→ TASK GOAL:
Pick out each line with the word "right" from the material that follows.
··········
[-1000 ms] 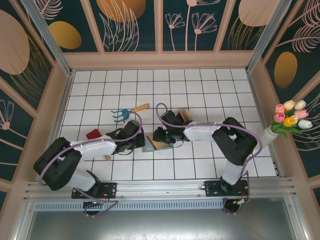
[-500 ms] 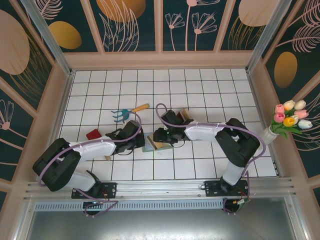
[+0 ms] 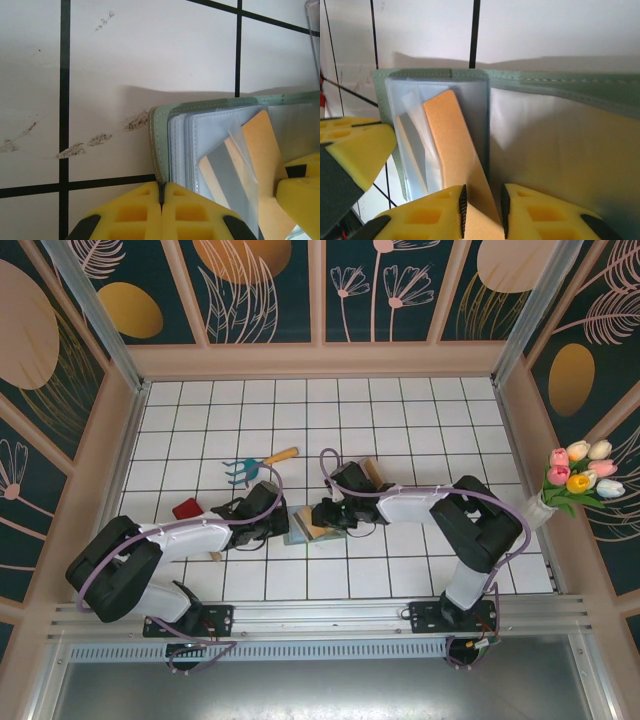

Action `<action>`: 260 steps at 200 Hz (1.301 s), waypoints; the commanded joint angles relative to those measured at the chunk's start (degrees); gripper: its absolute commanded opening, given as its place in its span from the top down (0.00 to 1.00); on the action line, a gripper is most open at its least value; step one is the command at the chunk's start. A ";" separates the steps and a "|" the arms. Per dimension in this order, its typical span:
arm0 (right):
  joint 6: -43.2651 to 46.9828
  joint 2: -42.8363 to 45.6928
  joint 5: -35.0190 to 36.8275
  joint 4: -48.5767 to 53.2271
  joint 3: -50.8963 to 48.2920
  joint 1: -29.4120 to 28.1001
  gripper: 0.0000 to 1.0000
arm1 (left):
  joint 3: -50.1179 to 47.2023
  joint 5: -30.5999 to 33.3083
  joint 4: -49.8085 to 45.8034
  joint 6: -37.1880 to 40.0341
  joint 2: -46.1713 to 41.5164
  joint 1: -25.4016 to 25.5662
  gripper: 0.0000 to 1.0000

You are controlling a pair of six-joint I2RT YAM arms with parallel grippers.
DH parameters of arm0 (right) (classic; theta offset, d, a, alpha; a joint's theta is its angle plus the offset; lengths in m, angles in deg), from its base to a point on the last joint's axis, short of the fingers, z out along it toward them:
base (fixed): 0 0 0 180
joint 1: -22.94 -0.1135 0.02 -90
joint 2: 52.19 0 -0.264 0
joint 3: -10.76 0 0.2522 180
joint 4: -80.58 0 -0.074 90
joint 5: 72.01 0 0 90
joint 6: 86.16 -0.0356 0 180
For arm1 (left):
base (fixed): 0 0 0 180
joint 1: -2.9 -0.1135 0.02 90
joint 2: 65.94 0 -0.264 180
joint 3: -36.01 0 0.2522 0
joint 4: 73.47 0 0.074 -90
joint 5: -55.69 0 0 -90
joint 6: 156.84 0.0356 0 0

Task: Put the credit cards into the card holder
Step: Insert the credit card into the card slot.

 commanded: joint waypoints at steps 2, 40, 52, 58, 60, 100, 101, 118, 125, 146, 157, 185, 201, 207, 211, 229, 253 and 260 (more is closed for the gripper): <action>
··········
→ EXERCISE RESPONSE:
arm0 (right):
DH parameters of arm0 (right) (classic; theta offset, d, a, alpha; a joint's theta is its angle plus the offset; lengths in m, angles in deg), from its base to a point on the last joint's axis, short of the fingers, z out along it toward them:

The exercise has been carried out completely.